Konsumsi layanan digital seperti yang diungkap dalam penelitian memengaruhi perkembangan perusahaan rintisan bidang teknologi beserta kucuran investasi yang mereka terima. Vice President of Southeast Asia and Emerging Market di Facebook Inc Benjamin Joe menilai, kondisi Asia Tenggara tiga tahun lalu sangat berbeda dengan temuan di laporan studi Bain & Company yang didukung oleh Facebook Inc.
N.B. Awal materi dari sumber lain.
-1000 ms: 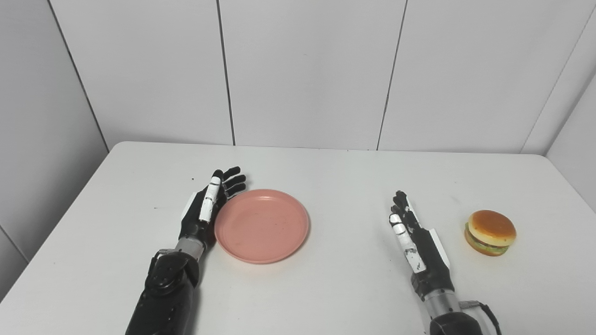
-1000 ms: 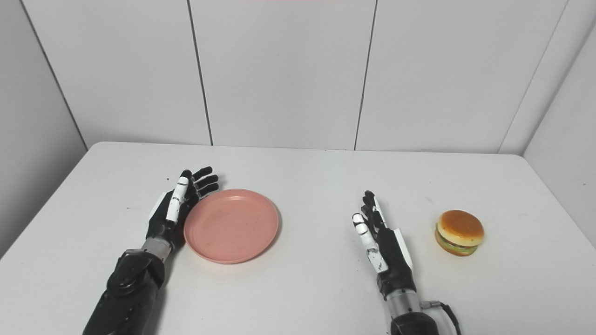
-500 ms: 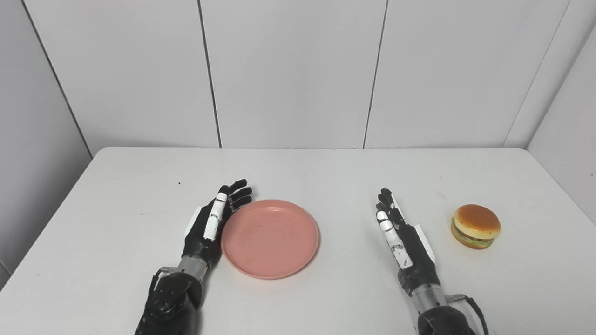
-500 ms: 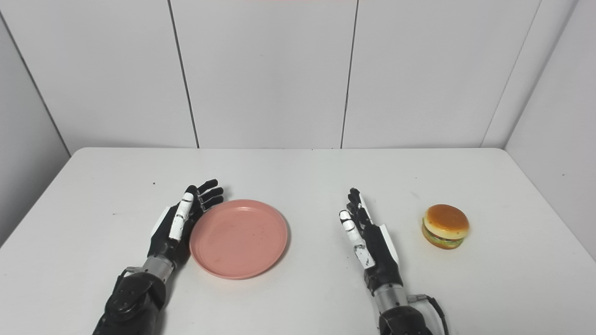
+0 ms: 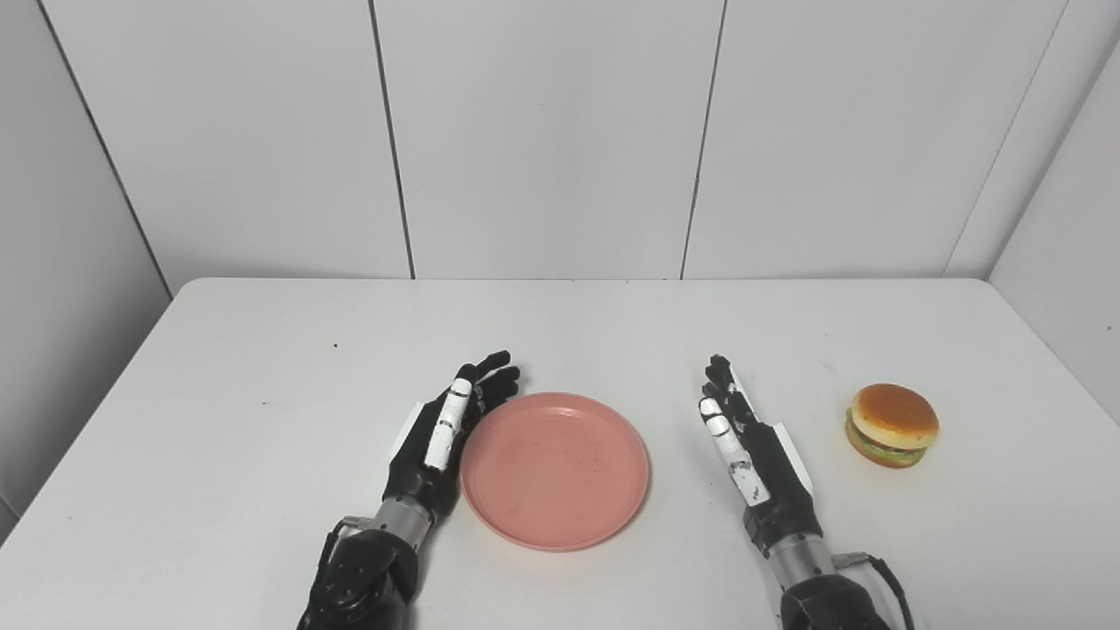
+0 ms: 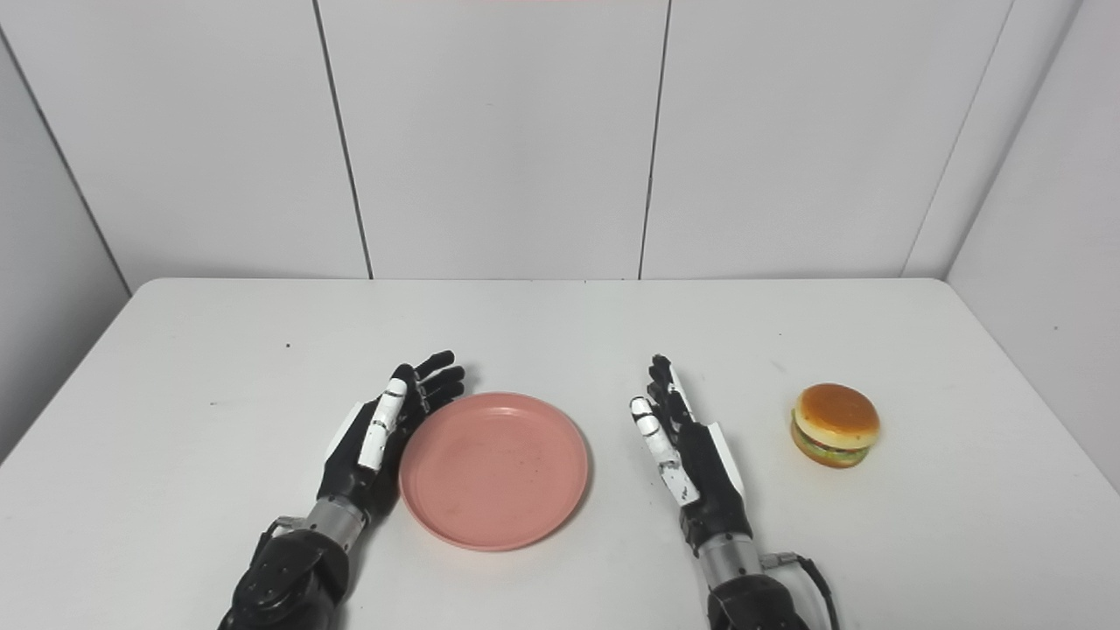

Penelitian itu juga mengungkapkan bahwa bisnis bahan makanan secara daring, selama pandemi Covid-19, tumbuh paling cepat.
Direktur Center of Economics and Law Studies Bhima Yudhistira saat dihubungi, Minggu (5/9/2021), di Jakarta, berpendapat, peningkatan aktivitas layanan daring dinikmati warga kelas menengah ke atas, baik sebagai konsumen maupun produsen. Sementara kelompok menengah ke bawah tetap memakai cara luring.
”Tren perubahan itu hanya dialami warga kelas menengah ke atas. Realitasnya, (kelas menengah ke bawah) membeli bahan pangan sehari-hari di pasar tradisional atau warung kelontong karena lebih hemat dari sisi biaya,” kata Bhima.
Dalam laporan Bank Dunia disebutkan bahwa hanya 3 persen warga Indonesia yang menggunakan internet untuk aktivitas jual beli. Bisa dikatakan bahwa warga yang mempunyai akses internet dan kemampuan ekonomi yang lebih bagus yang akan menggunakan layanan digital secara permanen di masa mendatang.
Chief Product Officer Halodoc Alfonsius Timboel mengatakan, pandemi mendorong percepatan adopsi layanan telemedicine. Beberapa pemain baru di layanan ini juga terus bermunculan. Persoalan yang ingin diatasi ialah ketimpangan jumlah fasilitas kesehatan dengan populasi warga. Di sisi lain, akses internet dan penetrasi gawai juga belum merata di suatu wilayah.